I didn’t trust myself to write the plotting code interactively, so I created this gametime-plot.py file:

python:
 1:  #!/usr/bin/env python3
 2:  
 3:  import pandas as pd
 4:  import matplotlib.pyplot as plt
 5:  
 6:  # Import game time data
 7:  df = pd.read_csv('gametimes.csv')
 8:  
 9:  # Create the plot with a given size in inches
10:  fig, ax = plt.subplots(figsize=(6, 4))
11:  
12:  # Add the interquartile range and the median
13:  plt.fill_between(df.Year, df.Q1, df.Q3, alpha=.25, linewidth=0, color='#0066ff')
14:  ax.plot(df.Year, df.Median, '-', color='black', lw=2)
15:  
16:  # Gridlines and ticks
17:  ax.grid(linewidth=.5, axis='x', which='major', color='#bbbbbb', linestyle='-')
18:  ax.grid(linewidth=.5, axis='y', which='major', color='#bbbbbb', linestyle='-')
19:  ax.tick_params(which='both', width=.5)
20:  
21:  # Title and axis labels
22:  plt.title('Baseball game durations')
23:  plt.xlabel('Year')
24:  plt.ylabel('Minutes per game')
25:  
26:  # Save as PNG
27:  plt.savefig('20230227-Baseball game durations.png', format='png', dpi=200)
28:  

I think this is pretty straightforward. Normally, my plotting scripts include commands for setting the tickmark placement, but in this case matplotlib’s defaults were just fine. The main work is done in Lines 13–14, where the fill_between shades in the interquartile range and plot runs a thick black line along the median.

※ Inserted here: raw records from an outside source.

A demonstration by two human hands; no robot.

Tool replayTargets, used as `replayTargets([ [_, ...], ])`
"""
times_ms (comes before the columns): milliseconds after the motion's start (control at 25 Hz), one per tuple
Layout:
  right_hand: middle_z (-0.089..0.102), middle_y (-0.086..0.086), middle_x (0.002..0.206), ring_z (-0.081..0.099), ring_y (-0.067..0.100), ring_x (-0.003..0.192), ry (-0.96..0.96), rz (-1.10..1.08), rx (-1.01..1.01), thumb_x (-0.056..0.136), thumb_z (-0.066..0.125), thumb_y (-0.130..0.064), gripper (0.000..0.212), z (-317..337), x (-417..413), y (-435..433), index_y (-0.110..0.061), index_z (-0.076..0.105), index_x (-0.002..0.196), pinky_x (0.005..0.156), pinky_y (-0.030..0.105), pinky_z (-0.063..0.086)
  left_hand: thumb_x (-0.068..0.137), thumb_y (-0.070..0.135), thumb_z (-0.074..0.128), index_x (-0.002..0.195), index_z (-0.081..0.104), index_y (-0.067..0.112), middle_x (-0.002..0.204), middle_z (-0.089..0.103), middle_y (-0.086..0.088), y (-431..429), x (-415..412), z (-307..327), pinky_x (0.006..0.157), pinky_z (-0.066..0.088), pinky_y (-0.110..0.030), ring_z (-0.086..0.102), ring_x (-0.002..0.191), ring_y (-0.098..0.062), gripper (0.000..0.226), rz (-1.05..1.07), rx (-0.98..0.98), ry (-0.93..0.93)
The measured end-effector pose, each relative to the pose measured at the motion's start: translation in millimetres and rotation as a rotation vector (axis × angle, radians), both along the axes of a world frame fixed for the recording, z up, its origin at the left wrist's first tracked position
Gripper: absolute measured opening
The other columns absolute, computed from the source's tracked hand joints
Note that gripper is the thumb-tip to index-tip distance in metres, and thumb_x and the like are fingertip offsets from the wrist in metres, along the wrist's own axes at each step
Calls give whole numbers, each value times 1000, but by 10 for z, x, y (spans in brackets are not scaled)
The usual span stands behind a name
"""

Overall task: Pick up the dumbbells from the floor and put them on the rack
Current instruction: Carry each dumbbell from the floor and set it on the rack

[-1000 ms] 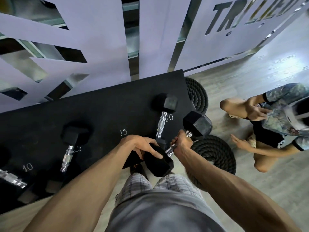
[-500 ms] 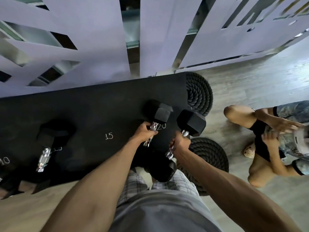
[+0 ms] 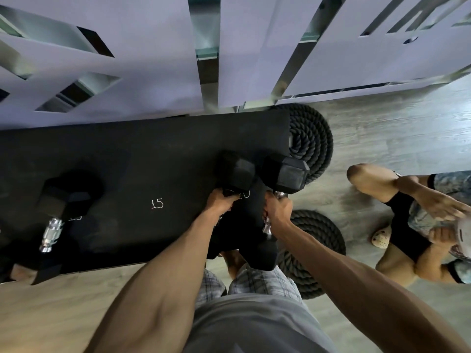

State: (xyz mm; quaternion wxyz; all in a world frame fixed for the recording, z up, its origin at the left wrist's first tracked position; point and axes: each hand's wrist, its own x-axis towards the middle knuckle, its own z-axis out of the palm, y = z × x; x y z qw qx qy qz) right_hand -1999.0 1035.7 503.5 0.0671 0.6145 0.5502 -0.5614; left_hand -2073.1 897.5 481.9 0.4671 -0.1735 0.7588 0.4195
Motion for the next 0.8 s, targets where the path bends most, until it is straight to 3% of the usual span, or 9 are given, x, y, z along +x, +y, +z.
replayTargets([
  [80, 41, 4, 47, 38, 17, 36, -1, 30, -5, 81, 61, -25, 33, -45, -40, -5, -17, 44, 54, 39, 25, 33, 86, 25, 71, 118, 62, 5, 80, 63, -6, -92, -19, -28, 66, 51, -27, 59, 66, -17, 39, 66, 7, -23],
  [160, 43, 3, 47, 40, 17, 37, -9, 68, -6, 81, 63, -27, 36, -91, -99, -19, -18, 45, 52, 41, 27, 36, 86, 23, 70, 114, 63, 6, 72, 61, -2, -230, -44, -54, 70, 52, -29, 59, 64, -15, 33, 148, -13, -42],
  [280, 49, 3, 47, 46, 19, 39, -27, 132, 20, 79, 66, -30, 37, -151, -189, -37, -17, 48, 49, 45, 30, 42, 87, 23, 69, 110, 64, 6, 72, 63, -2, -441, -62, -83, 84, 55, -39, 62, 67, -16, 29, 269, -41, -36],
  [480, 53, 4, 52, 47, 17, 41, -53, 164, 1, 83, 68, -32, 31, -245, -313, -140, -14, 56, 60, 43, 28, 42, 89, 26, 69, 87, 60, 20, 68, 64, 1, -612, -36, -56, 88, 56, -40, 63, 63, -13, 11, 345, -7, 37],
  [600, 53, 2, 52, 47, 15, 40, -53, 172, 8, 84, 69, -32, 31, -263, -342, -169, -14, 56, 62, 43, 28, 42, 90, 34, 65, 90, 62, 17, 76, 69, -5, -652, -37, -50, 90, 57, -41, 68, 73, -20, 18, 239, -36, 72],
  [720, 55, 4, 57, 49, 17, 46, -34, 194, 13, 85, 66, -21, 25, -259, -322, -178, -14, 56, 63, 44, 27, 42, 94, 45, 56, 113, 63, 7, 110, 68, -16, -677, -21, -15, 86, 49, -35, 66, 105, -33, 44, -53, -234, 112],
  [800, 60, 4, 59, 55, 18, 48, -9, 218, -4, 84, 65, -17, 19, -230, -295, -152, -12, 60, 66, 49, 29, 46, 96, 48, 48, 120, 60, 5, 118, 65, -17, -676, 4, 63, 88, 47, -37, 62, 111, -37, 50, -248, -343, 104],
])
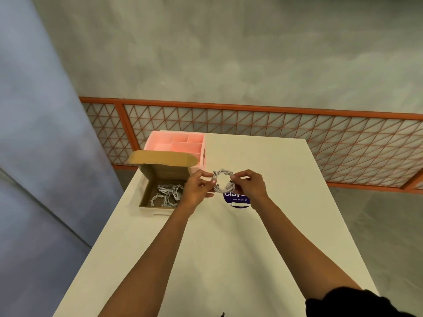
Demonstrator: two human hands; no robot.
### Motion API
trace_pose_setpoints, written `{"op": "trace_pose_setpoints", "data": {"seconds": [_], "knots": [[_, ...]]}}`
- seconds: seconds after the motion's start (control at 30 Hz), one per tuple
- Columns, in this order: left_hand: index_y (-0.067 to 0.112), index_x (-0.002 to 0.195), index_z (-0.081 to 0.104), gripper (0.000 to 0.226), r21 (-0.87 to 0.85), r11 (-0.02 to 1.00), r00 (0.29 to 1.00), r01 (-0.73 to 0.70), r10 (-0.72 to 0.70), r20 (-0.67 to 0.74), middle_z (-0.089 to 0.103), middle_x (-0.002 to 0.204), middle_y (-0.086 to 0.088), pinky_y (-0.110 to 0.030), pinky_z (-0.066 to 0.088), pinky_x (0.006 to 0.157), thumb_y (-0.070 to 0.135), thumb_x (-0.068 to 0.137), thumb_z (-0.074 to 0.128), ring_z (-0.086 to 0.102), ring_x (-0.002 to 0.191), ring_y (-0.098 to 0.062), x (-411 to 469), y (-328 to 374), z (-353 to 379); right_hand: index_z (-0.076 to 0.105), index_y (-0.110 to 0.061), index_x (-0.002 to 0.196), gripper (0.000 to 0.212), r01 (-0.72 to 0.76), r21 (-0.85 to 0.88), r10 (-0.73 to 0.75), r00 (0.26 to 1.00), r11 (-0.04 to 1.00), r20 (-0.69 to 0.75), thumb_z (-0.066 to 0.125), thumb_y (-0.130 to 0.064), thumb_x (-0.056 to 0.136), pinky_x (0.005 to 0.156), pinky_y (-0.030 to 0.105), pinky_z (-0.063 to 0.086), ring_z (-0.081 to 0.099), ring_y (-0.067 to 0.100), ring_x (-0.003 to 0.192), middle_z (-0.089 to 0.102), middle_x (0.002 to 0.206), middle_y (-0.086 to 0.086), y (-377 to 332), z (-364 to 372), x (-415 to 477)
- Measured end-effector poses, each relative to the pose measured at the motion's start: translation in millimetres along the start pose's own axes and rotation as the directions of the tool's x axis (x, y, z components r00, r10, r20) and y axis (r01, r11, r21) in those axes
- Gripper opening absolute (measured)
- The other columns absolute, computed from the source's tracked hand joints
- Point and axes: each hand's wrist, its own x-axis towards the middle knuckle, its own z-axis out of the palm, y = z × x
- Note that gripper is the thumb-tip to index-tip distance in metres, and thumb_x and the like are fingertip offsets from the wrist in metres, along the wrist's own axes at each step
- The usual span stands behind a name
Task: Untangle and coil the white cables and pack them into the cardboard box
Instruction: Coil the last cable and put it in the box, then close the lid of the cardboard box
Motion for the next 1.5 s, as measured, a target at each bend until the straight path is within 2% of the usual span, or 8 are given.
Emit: {"op": "trace_pose_setpoints", "data": {"seconds": [0.17,0.4,0.63,0.8,1.07,1.27,1.37,1.5], "knots": [[0.007,0.090,0.057,0.012,0.023,0.986,0.986,0.168,-0.168,0.015,0.065,0.084,-0.011,-0.021,0.056,0.053,0.003,0.085,0.067,0.063,0.062,-0.012,-7,-24,-39,0.063,0.005,0.095,0.019,-0.127,0.012,0.126,0.989,0.992,0.080,0.072,-0.004,0.082,0.046,0.021,0.054,0.058,0.010,0.042,0.064,0.068,0.012,27,37,-7],[0.001,0.110,0.063,0.019,0.063,0.952,0.952,0.299,-0.293,-0.092,0.066,0.097,-0.014,-0.022,0.056,0.055,0.009,0.092,0.060,0.063,0.070,-0.019,5,-55,-105,0.064,0.008,0.104,0.020,-0.233,-0.039,0.237,0.962,0.972,0.139,0.062,-0.005,0.090,0.068,0.030,0.059,0.063,0.020,0.058,0.066,0.077,0.016,51,111,-10],[0.004,0.124,0.058,0.037,0.159,0.960,0.973,0.229,-0.230,-0.013,0.062,0.112,-0.009,-0.038,0.052,0.091,0.007,0.088,0.065,0.060,0.102,-0.025,27,-66,-152,0.060,-0.001,0.119,0.027,-0.208,-0.043,0.212,0.961,0.977,0.179,0.045,-0.009,0.097,0.085,0.033,0.056,0.065,0.023,0.091,0.066,0.106,0.014,50,169,-9],[0.004,0.131,0.049,0.063,0.229,0.946,0.967,0.231,-0.249,0.055,0.055,0.117,-0.008,-0.041,0.051,0.094,-0.011,0.074,0.072,0.059,0.103,-0.026,41,-70,-165,0.057,-0.005,0.125,0.031,-0.222,-0.085,0.234,0.954,0.971,0.188,0.042,-0.015,0.099,0.084,0.032,0.055,0.062,0.022,0.097,0.064,0.114,0.014,47,192,-6],[0.005,0.133,0.050,0.051,0.336,0.927,0.970,0.164,-0.214,0.117,0.060,0.125,-0.010,-0.028,0.049,0.092,-0.002,0.085,0.065,0.060,0.102,-0.020,49,-88,-176,0.057,-0.006,0.124,0.030,-0.266,-0.091,0.275,0.954,0.960,0.121,0.043,-0.013,0.099,0.089,0.039,0.055,0.065,0.025,0.095,0.065,0.110,0.013,53,204,-1],[0.008,0.103,0.054,0.017,0.357,0.930,0.947,0.085,0.037,-0.320,0.057,0.109,-0.012,-0.029,0.049,0.077,0.012,0.089,0.063,0.060,0.095,-0.026,44,-81,-192,0.043,-0.007,0.128,0.045,-0.179,-0.071,0.160,0.962,0.981,-0.221,0.063,-0.011,0.088,0.084,0.033,0.051,0.060,0.025,0.099,0.060,0.112,0.009,44,188,3],[0.010,0.107,0.037,0.045,0.305,0.952,0.910,-0.020,0.144,-0.389,0.050,0.104,-0.005,-0.034,0.050,0.072,0.014,0.081,0.073,0.055,0.091,-0.022,45,-62,-201,0.028,-0.007,0.139,0.077,0.001,-0.156,-0.049,0.951,0.988,-0.306,0.076,-0.015,0.078,0.092,0.039,0.050,0.055,0.028,0.110,0.051,0.124,0.016,30,180,7],[0.006,0.127,0.028,0.073,0.275,0.956,0.885,-0.105,0.216,-0.412,0.055,0.099,-0.002,-0.026,0.048,0.071,0.009,0.075,0.079,0.058,0.084,-0.014,48,-31,-202,0.017,-0.012,0.147,0.094,0.172,-0.307,-0.242,0.948,0.936,-0.208,0.078,-0.010,0.075,0.091,0.038,0.050,0.053,0.026,0.111,0.039,0.134,0.014,2,176,12]]}}
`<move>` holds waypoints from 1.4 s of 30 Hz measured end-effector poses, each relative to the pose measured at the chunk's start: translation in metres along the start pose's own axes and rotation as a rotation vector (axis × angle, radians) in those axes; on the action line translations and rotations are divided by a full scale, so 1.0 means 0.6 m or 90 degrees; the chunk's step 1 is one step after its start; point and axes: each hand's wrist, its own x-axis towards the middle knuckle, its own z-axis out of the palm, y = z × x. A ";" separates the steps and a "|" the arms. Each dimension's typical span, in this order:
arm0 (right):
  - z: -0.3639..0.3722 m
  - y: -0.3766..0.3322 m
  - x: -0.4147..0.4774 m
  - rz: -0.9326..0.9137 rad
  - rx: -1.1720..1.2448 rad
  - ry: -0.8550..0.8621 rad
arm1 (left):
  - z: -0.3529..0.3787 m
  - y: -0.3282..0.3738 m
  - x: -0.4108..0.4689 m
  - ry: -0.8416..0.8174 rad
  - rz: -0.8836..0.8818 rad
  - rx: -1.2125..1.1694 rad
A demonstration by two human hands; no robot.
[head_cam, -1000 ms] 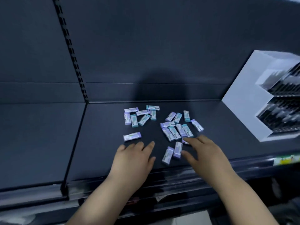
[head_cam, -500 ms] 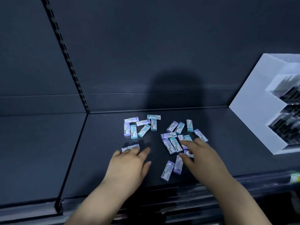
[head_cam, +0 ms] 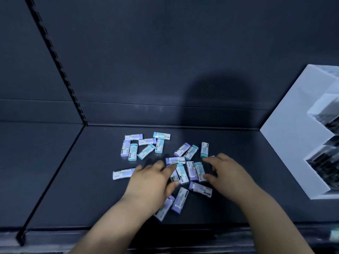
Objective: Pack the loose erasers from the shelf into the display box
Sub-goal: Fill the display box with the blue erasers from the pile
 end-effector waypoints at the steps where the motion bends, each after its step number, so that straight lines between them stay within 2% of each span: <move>1: -0.002 0.009 0.007 -0.003 0.002 -0.013 | 0.002 0.008 0.007 -0.013 -0.003 0.007; 9: 0.005 0.042 0.033 -0.067 0.048 -0.132 | 0.016 0.033 0.046 -0.084 -0.055 0.004; 18: 0.009 0.050 0.049 -0.130 0.070 -0.147 | 0.008 0.038 0.073 -0.189 -0.102 0.000; 24: 0.010 0.051 0.053 -0.132 0.073 -0.164 | 0.006 0.041 0.084 -0.239 -0.115 0.005; 30: 0.008 0.046 0.054 -0.128 0.053 -0.154 | 0.003 0.041 0.077 -0.170 -0.105 0.018; 34: -0.005 0.031 0.046 -0.135 0.005 -0.036 | -0.006 0.037 0.067 -0.083 -0.094 0.000; 37: -0.010 0.011 0.039 -0.149 0.045 0.033 | -0.016 0.030 0.061 -0.027 -0.096 -0.012; 42: -0.004 -0.038 0.022 -0.164 0.110 0.041 | -0.028 0.000 0.041 0.032 -0.082 -0.037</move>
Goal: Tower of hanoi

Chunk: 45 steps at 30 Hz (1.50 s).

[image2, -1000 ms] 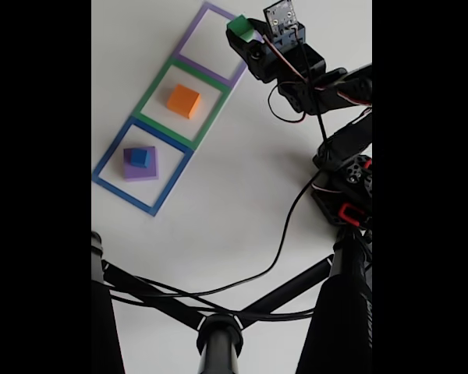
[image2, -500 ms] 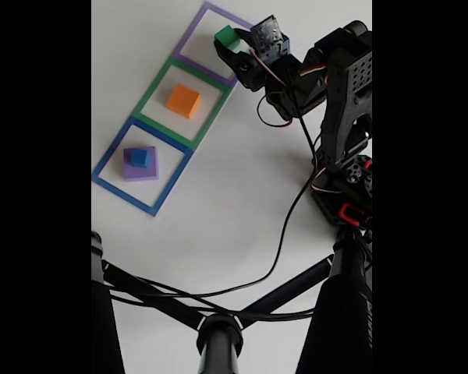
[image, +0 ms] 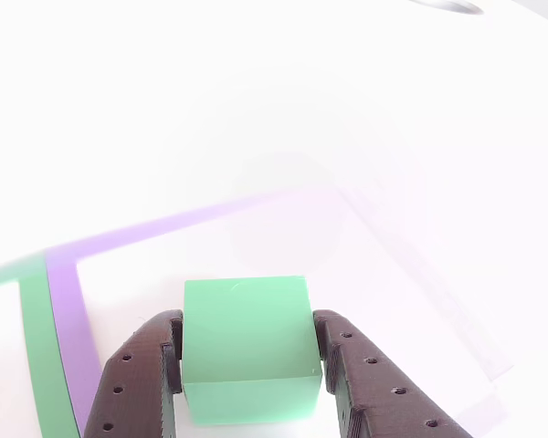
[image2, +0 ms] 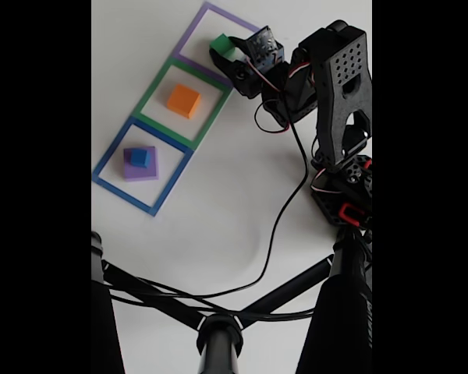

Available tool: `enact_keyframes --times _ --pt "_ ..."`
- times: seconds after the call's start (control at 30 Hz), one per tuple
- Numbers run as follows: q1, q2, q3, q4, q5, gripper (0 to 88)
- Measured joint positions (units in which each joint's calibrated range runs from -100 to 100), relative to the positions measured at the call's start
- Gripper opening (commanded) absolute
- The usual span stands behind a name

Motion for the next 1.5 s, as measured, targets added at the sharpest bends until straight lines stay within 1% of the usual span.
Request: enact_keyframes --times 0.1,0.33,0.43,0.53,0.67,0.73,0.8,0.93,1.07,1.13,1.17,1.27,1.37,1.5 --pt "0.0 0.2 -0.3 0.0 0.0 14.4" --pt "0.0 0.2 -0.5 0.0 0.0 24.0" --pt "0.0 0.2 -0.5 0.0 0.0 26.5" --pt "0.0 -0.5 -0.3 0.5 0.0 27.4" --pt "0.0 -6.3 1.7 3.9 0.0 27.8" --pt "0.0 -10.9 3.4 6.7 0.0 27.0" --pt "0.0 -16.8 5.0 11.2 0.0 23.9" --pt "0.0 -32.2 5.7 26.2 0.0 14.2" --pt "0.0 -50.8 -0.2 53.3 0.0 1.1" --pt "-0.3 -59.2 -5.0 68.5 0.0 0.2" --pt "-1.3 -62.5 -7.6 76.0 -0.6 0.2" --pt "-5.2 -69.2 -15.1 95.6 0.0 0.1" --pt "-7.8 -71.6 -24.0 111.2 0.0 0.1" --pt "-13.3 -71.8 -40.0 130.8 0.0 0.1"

I could’ve combined the code that calculates the percentiles with the code that does the plotting into a single script, but for a one-off like this, I usually prefer to take it one step at a time so I can check the intermediate results. Even if I had combined all the code here into a single script, it would have been simpler and easier to read than what I did back in 2012. That’s all due to pandas.


  1. Most of these fields were unnecessary for what I was plotting, but I kept them in case I wanted to do some other analyses.